Meteorite hunters swarmed to the strewn field near the Township of Hamburg in southeastern Michigan with heads down, walking frozen lakes, parks, and streets in the fall’s strewn field hoping to find a piece of interplanetary treasure. A few have had success, others have returned home with sore legs but grateful to join in the hunt.

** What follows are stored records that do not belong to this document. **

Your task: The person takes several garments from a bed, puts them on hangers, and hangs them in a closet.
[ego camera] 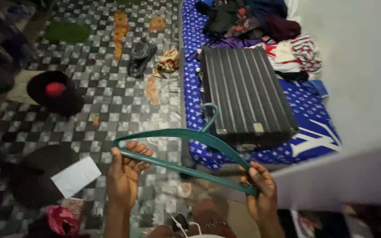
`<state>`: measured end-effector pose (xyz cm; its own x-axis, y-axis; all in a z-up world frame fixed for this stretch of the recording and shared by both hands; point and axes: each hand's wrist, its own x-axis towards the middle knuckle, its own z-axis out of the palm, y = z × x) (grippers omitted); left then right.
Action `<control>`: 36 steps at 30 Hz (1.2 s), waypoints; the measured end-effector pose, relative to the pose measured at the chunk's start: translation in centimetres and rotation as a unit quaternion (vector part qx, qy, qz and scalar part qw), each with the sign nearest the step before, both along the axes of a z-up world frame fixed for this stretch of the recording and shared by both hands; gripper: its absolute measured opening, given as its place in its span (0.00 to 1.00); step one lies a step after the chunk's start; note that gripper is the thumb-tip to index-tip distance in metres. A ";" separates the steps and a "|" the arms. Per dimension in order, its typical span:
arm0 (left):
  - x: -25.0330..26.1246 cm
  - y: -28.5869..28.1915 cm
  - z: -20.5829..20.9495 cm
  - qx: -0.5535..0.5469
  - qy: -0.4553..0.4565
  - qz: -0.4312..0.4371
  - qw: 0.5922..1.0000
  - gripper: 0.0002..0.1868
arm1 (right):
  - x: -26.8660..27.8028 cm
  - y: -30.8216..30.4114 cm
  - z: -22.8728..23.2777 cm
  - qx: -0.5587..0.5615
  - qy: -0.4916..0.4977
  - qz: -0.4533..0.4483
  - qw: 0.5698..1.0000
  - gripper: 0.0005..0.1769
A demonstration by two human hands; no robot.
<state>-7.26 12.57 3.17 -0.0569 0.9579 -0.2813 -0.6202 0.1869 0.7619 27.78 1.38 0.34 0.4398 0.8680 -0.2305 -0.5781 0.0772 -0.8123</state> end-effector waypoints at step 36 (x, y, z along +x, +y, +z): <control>-2.4 53.1 -9.1 -0.120 0.191 -0.044 0.973 0.21 | -2.3 54.3 1.9 -0.087 -0.136 -0.089 0.983 0.22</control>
<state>-9.66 65.65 -5.89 -0.1221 0.8734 -0.4714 -0.2742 0.4268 0.8618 25.50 55.73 2.20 0.6472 0.7295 -0.2215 -0.3284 0.0046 -0.9445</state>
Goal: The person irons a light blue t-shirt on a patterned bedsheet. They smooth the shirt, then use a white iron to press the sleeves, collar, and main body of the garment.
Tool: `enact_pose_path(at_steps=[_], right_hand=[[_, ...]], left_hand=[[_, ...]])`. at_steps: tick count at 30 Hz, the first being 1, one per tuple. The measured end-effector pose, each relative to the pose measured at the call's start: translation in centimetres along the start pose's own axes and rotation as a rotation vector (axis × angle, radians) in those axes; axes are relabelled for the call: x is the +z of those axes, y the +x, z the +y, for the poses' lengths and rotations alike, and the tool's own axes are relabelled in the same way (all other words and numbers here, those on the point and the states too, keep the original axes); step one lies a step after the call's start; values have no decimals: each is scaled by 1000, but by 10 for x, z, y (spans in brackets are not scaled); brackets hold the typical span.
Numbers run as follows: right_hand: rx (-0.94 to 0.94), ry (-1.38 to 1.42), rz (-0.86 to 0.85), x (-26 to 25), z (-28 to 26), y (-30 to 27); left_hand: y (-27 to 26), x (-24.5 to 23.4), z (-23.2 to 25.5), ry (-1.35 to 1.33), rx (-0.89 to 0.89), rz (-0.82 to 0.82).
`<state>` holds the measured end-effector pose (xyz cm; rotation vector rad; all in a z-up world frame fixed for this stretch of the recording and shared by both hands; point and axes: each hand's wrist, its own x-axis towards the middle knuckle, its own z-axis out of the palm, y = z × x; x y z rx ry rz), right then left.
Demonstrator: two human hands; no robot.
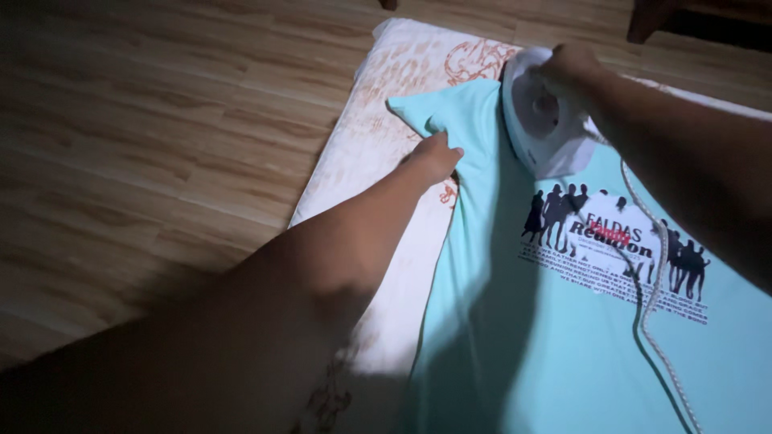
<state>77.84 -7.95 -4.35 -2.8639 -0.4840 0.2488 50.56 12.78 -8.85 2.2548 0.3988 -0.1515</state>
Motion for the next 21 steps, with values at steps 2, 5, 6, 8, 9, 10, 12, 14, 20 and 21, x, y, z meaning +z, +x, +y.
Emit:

Using a little ingenuity and basic geometry, Todd Slisher, executive director of the Sloan Museum and Longway Planetarium in Flint, Michigan, became one of the lucky ones. Slisher’s home security camera captured the shadow of the peak of his roof moving across the deck below like a shadow cast by a sundial gnomon. It also recorded the sound blast from the bolide’s breakup in the atmosphere, when the meteoroid shattered and began dropping what would soon become meteorites.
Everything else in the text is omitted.